(REQUIREMENT):
Your answer must hold only the lines below from the line containing "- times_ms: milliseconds" through the line containing "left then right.", each reproduced exactly.

Entries taken from a collection:
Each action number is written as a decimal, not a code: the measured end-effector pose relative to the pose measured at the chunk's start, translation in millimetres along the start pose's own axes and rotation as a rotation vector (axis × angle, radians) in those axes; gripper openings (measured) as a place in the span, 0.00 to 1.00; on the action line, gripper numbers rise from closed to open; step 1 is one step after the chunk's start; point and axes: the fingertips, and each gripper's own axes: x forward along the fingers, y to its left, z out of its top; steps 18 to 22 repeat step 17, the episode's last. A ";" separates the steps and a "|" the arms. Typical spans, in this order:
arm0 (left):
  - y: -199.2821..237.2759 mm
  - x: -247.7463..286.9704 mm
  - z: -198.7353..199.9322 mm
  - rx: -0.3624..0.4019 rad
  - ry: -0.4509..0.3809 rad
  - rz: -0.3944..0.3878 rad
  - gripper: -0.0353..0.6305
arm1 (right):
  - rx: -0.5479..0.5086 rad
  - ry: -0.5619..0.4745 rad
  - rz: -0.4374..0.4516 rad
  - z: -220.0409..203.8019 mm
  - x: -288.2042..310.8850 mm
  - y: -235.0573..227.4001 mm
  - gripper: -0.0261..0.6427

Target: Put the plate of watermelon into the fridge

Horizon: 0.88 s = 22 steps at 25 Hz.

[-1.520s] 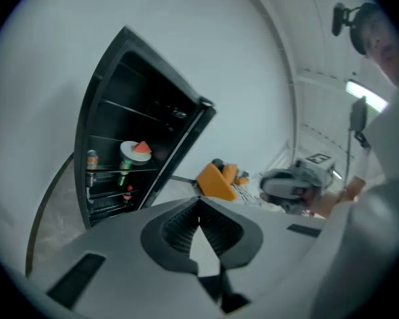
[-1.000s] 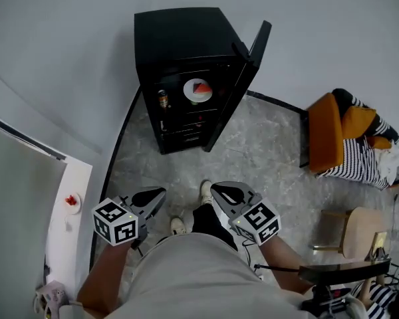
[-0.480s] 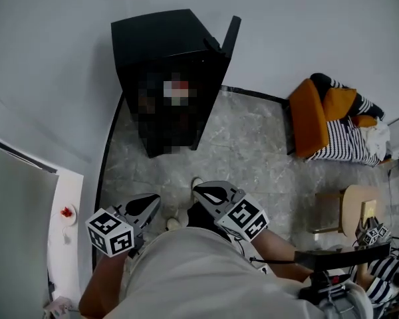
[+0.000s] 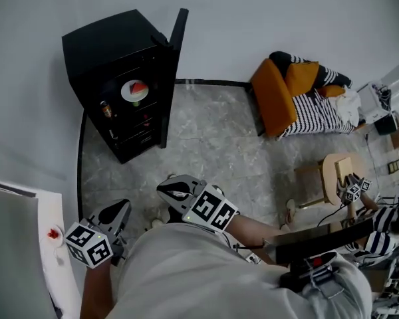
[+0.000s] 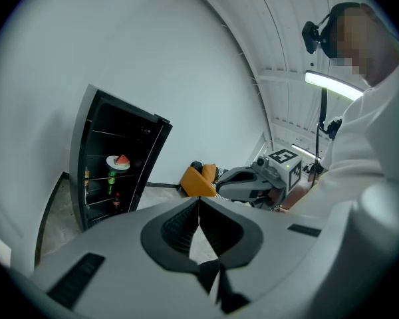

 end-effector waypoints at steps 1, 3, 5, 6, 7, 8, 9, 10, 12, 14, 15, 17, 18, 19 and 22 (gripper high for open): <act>0.2 0.1 -1.2 0.002 0.002 0.001 0.07 | 0.000 0.001 -0.001 -0.8 -0.7 0.7 0.06; 1.5 0.8 -2.2 0.006 0.006 0.007 0.07 | -0.002 0.002 -0.003 -1.9 -2.0 0.6 0.06; 3.9 0.3 -1.0 0.003 -0.001 0.017 0.07 | -0.005 0.003 -0.004 -3.1 -3.5 0.3 0.06; 5.5 -0.3 0.4 -0.001 -0.007 0.022 0.07 | -0.005 0.004 -0.005 -3.6 -4.3 -0.3 0.06; 6.9 -0.9 1.8 -0.006 -0.012 0.027 0.07 | -0.004 0.005 -0.006 -3.8 -5.2 -1.0 0.06; 8.0 -1.3 2.8 -0.008 -0.014 0.031 0.07 | -0.003 0.004 -0.008 -3.9 -6.2 -1.6 0.06; 8.7 -1.3 3.5 -0.007 -0.014 0.033 0.07 | -0.002 0.004 -0.010 -4.0 -7.1 -2.4 0.06; 9.2 -0.8 3.8 -0.004 -0.011 0.034 0.07 | -0.001 0.005 -0.012 -4.2 -7.9 -3.4 0.06; 10.4 0.8 4.1 0.002 -0.007 0.035 0.07 | -0.001 0.006 -0.017 -4.9 -8.7 -6.1 0.06; 12.8 2.5 4.5 0.006 -0.007 0.041 0.07 | 0.000 0.006 -0.020 -6.0 -8.8 -9.1 0.06; 14.1 3.4 4.6 0.006 -0.008 0.044 0.07 | 0.001 0.006 -0.022 -6.7 -8.9 -10.4 0.06; 16.4 4.9 4.8 0.004 -0.011 0.050 0.07 | 0.002 0.005 -0.025 -8.3 -9.2 -12.6 0.06; 16.4 4.9 4.8 0.004 -0.011 0.050 0.07 | 0.002 0.005 -0.025 -8.3 -9.2 -12.6 0.06; 16.4 4.9 4.8 0.004 -0.011 0.050 0.07 | 0.002 0.005 -0.025 -8.3 -9.2 -12.6 0.06; 16.4 4.9 4.8 0.004 -0.011 0.050 0.07 | 0.002 0.005 -0.025 -8.3 -9.2 -12.6 0.06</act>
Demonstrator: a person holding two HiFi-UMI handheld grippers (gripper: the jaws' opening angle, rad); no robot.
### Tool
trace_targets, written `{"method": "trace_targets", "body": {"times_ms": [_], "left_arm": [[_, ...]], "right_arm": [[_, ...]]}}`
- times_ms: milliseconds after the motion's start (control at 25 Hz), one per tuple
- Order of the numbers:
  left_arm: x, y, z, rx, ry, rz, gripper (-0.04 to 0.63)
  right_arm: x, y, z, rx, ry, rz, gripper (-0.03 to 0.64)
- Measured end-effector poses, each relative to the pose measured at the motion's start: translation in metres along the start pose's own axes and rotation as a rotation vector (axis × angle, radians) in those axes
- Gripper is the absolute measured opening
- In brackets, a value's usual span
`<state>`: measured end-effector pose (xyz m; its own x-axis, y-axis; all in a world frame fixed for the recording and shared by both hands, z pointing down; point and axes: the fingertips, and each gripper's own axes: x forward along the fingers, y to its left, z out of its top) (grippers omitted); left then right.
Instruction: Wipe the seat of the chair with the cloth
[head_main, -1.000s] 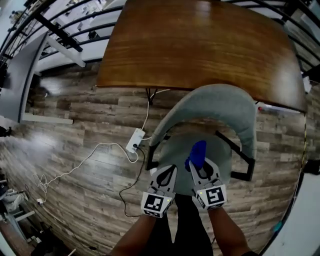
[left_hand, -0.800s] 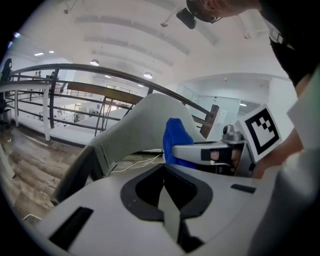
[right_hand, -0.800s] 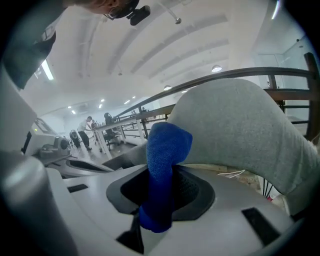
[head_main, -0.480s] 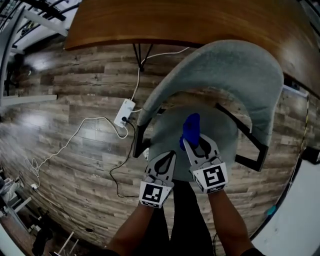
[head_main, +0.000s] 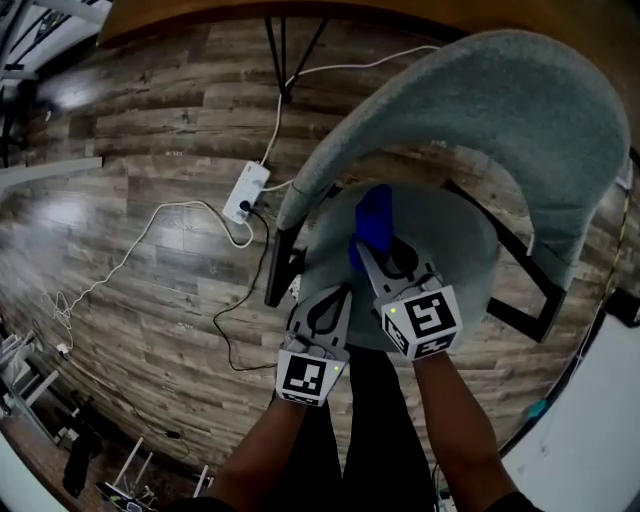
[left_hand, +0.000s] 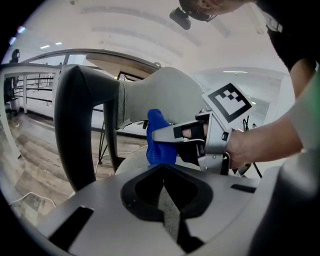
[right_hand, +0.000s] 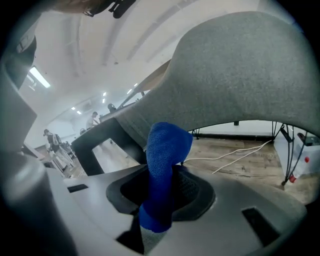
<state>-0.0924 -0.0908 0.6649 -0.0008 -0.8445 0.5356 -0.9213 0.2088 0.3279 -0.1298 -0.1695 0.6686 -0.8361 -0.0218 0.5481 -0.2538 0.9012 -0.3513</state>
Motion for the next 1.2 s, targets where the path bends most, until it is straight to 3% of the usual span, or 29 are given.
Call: {"method": "trace_targets", "body": {"times_ms": [760,1200], "left_arm": [[0.003,0.021,-0.027,0.016,0.064,0.016,0.008],[0.02,0.013,-0.024,0.016,0.077,0.017,0.008]], "right_arm": [[0.065,-0.003,-0.05,0.181,0.153,0.055,0.11],[0.062,-0.021,-0.055,0.188,0.183,0.021,0.109]]}}
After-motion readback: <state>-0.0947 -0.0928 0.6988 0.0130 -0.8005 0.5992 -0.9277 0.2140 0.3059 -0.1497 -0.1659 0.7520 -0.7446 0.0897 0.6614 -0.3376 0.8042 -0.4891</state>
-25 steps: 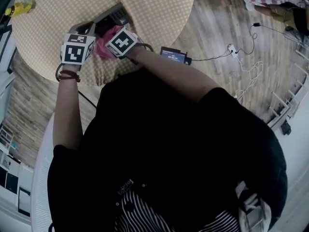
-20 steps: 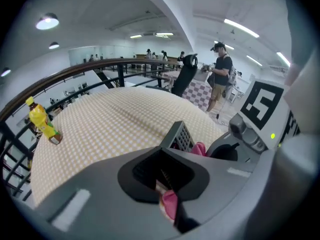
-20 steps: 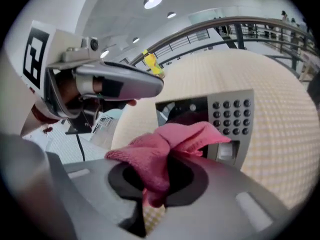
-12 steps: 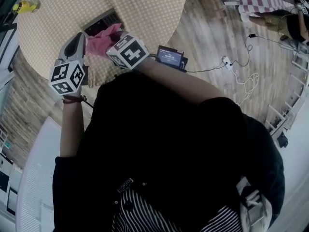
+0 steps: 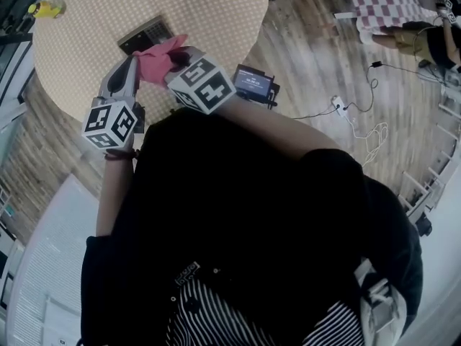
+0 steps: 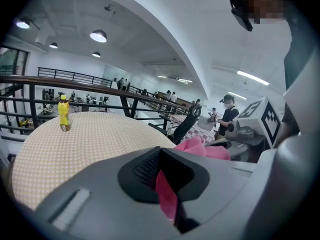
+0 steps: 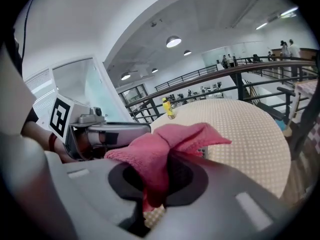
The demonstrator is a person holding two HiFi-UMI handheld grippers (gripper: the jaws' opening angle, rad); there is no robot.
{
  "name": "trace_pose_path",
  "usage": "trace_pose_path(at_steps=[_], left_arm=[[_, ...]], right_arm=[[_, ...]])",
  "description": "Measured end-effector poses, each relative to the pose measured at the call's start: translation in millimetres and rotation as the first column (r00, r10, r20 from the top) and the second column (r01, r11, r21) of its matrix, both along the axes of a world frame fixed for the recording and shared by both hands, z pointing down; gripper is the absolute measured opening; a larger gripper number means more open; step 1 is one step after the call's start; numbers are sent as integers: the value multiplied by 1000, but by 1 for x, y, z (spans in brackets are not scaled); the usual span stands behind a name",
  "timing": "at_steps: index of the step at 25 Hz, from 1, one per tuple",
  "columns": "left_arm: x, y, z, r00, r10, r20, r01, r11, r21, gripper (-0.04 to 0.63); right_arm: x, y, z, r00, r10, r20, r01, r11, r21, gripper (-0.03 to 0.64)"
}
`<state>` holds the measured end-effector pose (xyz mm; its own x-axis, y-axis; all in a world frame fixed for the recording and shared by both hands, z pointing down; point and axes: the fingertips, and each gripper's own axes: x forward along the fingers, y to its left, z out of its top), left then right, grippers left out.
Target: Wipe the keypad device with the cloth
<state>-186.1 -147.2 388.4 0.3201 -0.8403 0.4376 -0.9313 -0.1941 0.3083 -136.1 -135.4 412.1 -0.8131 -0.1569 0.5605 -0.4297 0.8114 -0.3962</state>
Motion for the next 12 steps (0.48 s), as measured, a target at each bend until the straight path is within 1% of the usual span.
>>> trace_pose_path(at_steps=[4,8,12], left_arm=[[18,18,0,999,-49,-11,49,999,19,5],[29,52,10,994,-105,-15,105,994,-3,5],[39,71,-2,989,-149,-16,149,989,3,5]], right_arm=[[18,17,1,999,-31,36,31,999,-4,61],[29,50,15,996,-73,60,75,996,-42,61],[39,64,12,991,-110,75,114,992,-46,61]])
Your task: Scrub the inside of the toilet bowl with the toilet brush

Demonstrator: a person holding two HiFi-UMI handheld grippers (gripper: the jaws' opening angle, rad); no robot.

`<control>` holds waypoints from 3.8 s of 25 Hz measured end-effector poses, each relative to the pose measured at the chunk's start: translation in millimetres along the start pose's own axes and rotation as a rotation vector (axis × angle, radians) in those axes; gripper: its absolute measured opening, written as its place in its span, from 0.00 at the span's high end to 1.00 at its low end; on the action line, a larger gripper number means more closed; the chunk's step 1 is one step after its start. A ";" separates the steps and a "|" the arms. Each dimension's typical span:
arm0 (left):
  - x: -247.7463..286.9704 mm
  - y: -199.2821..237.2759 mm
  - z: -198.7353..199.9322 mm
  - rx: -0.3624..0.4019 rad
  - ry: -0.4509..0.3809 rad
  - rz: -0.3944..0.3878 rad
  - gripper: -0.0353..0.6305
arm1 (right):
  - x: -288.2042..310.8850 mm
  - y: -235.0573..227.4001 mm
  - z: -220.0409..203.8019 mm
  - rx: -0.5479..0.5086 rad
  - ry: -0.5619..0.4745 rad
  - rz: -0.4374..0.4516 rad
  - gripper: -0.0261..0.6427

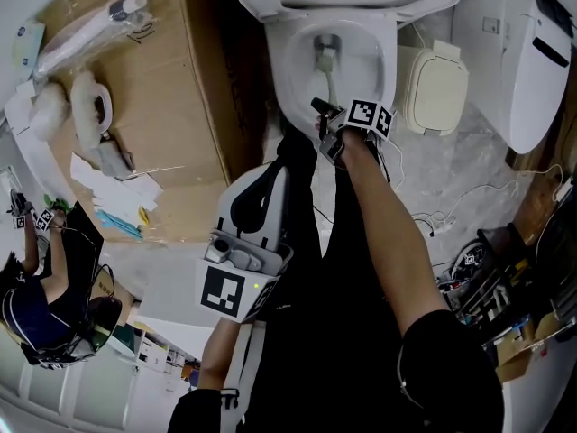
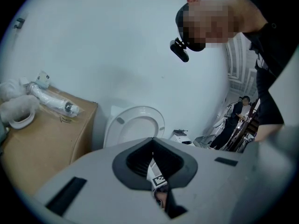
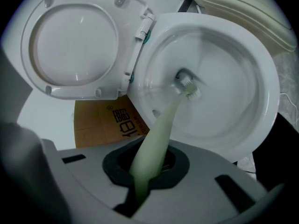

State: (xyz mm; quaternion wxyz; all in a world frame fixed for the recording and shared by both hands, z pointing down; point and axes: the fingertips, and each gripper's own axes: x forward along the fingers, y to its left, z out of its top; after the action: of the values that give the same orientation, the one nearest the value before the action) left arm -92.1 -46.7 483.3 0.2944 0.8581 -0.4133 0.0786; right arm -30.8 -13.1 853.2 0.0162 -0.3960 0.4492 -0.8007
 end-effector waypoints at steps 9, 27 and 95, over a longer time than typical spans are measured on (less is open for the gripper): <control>14.5 -11.6 -6.8 -0.017 0.003 -0.018 0.94 | -48.7 -30.7 -6.2 -0.224 0.203 -0.158 0.93; 26.8 -19.9 -3.3 -0.046 -0.054 0.021 0.94 | -72.6 -25.9 45.9 -0.877 0.527 -0.429 0.93; -44.5 -187.1 241.6 0.240 -0.312 -0.064 0.94 | -442.0 366.7 -89.2 -1.048 -0.210 0.111 0.93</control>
State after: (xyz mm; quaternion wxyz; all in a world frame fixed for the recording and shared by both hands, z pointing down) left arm -5.7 -64.2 187.3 0.1249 0.9016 -0.4139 -0.0162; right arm 93.6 0.2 285.6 -0.0965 -0.4045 0.8050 -0.4232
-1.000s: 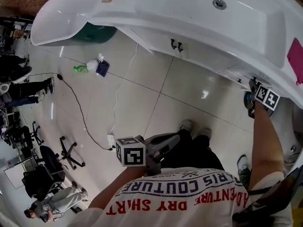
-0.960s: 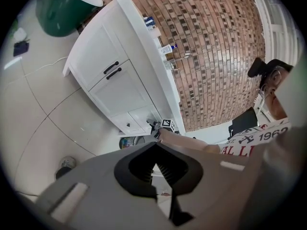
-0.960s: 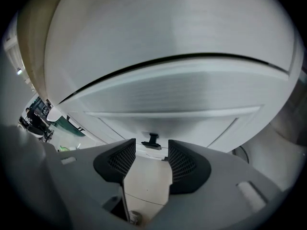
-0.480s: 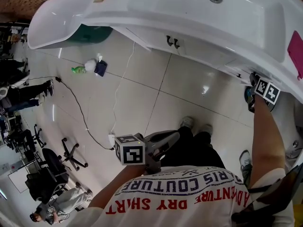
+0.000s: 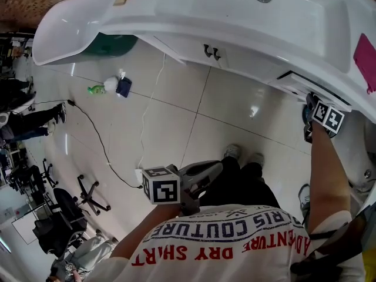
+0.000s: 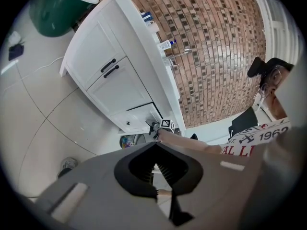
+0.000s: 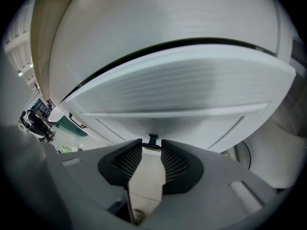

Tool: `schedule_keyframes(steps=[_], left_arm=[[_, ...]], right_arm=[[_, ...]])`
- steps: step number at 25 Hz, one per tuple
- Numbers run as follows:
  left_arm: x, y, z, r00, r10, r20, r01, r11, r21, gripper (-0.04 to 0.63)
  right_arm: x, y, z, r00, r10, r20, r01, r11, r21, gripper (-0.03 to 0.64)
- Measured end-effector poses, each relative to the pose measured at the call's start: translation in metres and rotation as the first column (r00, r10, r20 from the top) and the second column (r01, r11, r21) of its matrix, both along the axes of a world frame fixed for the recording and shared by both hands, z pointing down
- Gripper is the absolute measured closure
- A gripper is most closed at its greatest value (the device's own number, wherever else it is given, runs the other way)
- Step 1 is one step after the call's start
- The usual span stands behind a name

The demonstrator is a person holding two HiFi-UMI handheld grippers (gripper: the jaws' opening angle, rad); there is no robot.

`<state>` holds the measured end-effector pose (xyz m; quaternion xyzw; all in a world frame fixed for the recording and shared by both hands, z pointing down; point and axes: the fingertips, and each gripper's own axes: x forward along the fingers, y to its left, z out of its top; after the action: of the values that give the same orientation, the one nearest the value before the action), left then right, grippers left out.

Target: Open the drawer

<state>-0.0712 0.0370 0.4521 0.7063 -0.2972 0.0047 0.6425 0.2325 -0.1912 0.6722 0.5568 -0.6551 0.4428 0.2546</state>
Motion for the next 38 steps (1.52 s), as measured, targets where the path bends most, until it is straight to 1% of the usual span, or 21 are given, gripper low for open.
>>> schedule_keyframes(steps=[7,22,32,38], left_arm=[[0.005,-0.001,-0.007,0.999,0.031,-0.010,-0.031,0.999,0.021,0.611],[0.025,0.018,-0.014,0.991,0.129,-0.028,-0.128,0.991,0.046,0.611],[0.025,0.026,-0.013,0.989,0.143,-0.034,-0.141,0.989,0.054,0.611],[0.019,0.026,-0.014,0.990,0.135,-0.039,-0.132,0.990,0.057,0.611]], right_arm=[[-0.007,0.042,0.002,1.000,0.011,0.020,-0.011,1.000,-0.010,0.489],[-0.020,0.124,0.007,0.999,-0.016,0.041,0.017,1.000,-0.026,0.488],[-0.026,0.158,0.010,0.999,-0.027,0.038,0.029,0.998,-0.051,0.489],[-0.028,0.159,0.010,0.999,-0.027,0.027,0.029,0.998,-0.061,0.489]])
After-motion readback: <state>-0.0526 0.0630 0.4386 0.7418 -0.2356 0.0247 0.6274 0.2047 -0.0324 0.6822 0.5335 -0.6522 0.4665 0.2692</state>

(RESPONSE TO THE EXERCISE):
- times_ms: milliseconds after the motion's start (control at 25 Hz), one per tuple
- Order of the numbers:
  left_arm: x, y, z, rx, ry, rz, gripper (-0.04 to 0.63)
  right_arm: x, y, z, rx, ry, rz, gripper (-0.03 to 0.64)
- Measured end-effector poses, each relative to the pose measured at the motion's start: translation in metres along the start pose's own axes and rotation as a rotation vector (axis × angle, radians) in those axes
- Gripper is the absolute measured opening
- In brackets, a value's usual span
`<state>`: measured end-effector pose (xyz m; its own x-axis, y-axis; all in a world frame fixed for the recording and shared by both hands, z pointing down; point and axes: the fingertips, and each gripper's own axes: x forward along the fingers, y to its left, z out of its top) (grippers omitted); left then right.

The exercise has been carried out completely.